Exercise: Once you find the line with "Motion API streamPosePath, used" in the data that follows, repeat it and every line after it exactly, through the line with "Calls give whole".

Dataset section:
□ □ □ □ □ □ □
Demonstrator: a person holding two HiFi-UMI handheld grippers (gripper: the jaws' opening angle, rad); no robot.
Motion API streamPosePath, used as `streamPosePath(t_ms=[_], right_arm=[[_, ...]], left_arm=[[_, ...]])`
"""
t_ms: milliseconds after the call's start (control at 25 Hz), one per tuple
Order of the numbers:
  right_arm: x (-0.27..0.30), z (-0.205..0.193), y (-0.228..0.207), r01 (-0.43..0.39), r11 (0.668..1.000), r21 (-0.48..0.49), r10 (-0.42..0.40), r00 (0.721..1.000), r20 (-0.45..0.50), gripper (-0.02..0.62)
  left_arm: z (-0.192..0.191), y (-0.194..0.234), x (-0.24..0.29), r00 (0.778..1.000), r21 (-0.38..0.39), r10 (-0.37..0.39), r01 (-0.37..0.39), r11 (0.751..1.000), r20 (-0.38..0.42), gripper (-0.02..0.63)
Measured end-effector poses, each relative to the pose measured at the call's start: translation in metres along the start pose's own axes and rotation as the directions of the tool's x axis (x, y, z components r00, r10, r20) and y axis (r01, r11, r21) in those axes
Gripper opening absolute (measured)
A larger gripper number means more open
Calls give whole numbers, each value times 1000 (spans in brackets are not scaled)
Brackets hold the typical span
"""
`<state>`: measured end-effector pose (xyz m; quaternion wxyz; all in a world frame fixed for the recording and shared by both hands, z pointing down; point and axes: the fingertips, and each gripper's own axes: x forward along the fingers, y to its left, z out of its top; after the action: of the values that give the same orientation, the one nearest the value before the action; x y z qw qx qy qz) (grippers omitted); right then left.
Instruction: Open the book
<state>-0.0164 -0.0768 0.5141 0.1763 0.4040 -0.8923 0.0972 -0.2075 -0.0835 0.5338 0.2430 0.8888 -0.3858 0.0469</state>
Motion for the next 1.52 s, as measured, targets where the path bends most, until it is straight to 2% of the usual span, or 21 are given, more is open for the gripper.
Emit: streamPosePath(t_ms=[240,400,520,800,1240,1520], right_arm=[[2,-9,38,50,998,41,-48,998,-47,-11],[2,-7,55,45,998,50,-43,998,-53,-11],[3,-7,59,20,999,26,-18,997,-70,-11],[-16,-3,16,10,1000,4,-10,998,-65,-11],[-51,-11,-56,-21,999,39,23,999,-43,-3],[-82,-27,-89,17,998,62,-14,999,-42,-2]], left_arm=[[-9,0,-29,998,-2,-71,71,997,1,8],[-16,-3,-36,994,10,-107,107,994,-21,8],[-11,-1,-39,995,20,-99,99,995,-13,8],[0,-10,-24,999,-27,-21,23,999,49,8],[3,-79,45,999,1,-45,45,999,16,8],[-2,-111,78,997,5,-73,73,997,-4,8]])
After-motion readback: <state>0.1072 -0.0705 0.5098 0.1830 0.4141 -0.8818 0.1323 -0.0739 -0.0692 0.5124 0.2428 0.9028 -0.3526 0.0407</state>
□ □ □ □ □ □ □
Answer to this exercise:
Motion API streamPosePath, used as `streamPosePath(t_ms=[_], right_arm=[[_, ...]], left_arm=[[_, ...]])`
"""
t_ms: milliseconds after the call's start (control at 25 Hz), one per tuple
Order of the numbers:
  right_arm: x (-0.27..0.30), z (-0.205..0.193), y (-0.228..0.207), r01 (-0.43..0.39), r11 (0.668..1.000), r21 (-0.48..0.49), r10 (-0.42..0.40), r00 (0.721..1.000), r20 (-0.45..0.50), gripper (-0.02..0.62)
  left_arm: z (-0.192..0.191), y (-0.194..0.234), x (-0.24..0.29), r00 (0.778..1.000), r21 (-0.38..0.39), r10 (-0.37..0.39), r01 (-0.37..0.39), r11 (0.751..1.000), r20 (-0.38..0.42), gripper (-0.02..0.63)
Measured end-effector poses, each relative to the pose measured at the call's start: translation in metres along the start pose's own axes and rotation as the directions of the tool's x axis (x, y, z components r00, r10, r20) and y axis (r01, r11, r21) in those axes
Gripper opening absolute (measured)
A larger gripper number means more open
Calls give whole numbers, each value times 1000 (spans in brackets are not scaled)

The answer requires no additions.